Anne Otto moved up north and died in 1976. Anne had rented the house and left Robert the doll in the turret room. Robert the doll was well-known by now, because of the many eerie and curious stories associated with him. Supposedly after Anne's demise relatives put Robert in a trunk which they left in the turret room.

Somehow Robert wound up at the home of a woman who lived on Van Phister Street. Robert sat on the woman's porch most days. There is an account of a strange happening with Robert's at that Van Phister Street residence.

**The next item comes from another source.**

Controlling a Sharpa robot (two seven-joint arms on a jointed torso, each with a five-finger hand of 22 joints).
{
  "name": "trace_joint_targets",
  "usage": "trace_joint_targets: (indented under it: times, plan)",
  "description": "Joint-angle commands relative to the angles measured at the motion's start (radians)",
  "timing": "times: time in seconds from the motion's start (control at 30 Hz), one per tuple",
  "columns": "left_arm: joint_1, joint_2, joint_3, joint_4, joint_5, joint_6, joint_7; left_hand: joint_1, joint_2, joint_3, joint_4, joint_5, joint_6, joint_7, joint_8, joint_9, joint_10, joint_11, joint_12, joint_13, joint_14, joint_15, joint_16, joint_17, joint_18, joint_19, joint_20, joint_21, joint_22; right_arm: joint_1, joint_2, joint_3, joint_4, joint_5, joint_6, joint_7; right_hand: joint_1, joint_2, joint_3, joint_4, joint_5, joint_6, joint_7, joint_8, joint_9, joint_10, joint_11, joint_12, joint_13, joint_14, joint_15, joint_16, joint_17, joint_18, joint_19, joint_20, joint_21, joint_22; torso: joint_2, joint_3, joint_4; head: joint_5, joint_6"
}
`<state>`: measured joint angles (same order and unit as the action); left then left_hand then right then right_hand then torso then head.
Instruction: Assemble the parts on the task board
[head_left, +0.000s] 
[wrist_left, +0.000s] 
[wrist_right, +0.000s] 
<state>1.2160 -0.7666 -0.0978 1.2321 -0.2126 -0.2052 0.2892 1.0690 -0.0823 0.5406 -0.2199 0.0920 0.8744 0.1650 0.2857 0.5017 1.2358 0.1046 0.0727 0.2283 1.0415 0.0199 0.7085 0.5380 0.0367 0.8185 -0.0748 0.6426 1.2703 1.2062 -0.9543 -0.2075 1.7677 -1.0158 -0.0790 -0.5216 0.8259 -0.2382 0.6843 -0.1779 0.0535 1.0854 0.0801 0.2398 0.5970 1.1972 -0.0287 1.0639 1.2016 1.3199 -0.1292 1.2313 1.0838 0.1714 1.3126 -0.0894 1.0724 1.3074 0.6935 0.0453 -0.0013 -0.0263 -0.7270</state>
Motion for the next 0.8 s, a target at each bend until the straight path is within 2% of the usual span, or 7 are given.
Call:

Robert the doll in sailor suit - East Martello Museum

 

In 1994 Robert was given to the East Martello Museum in Key West and is a very popular attraction because of the many strange happenings associated with his past. Some museum personnel and visitors continue to believe Robert causes problems.

 

GAMBLING

Over the years people have related stories that the Indies House was built as a place for gambling.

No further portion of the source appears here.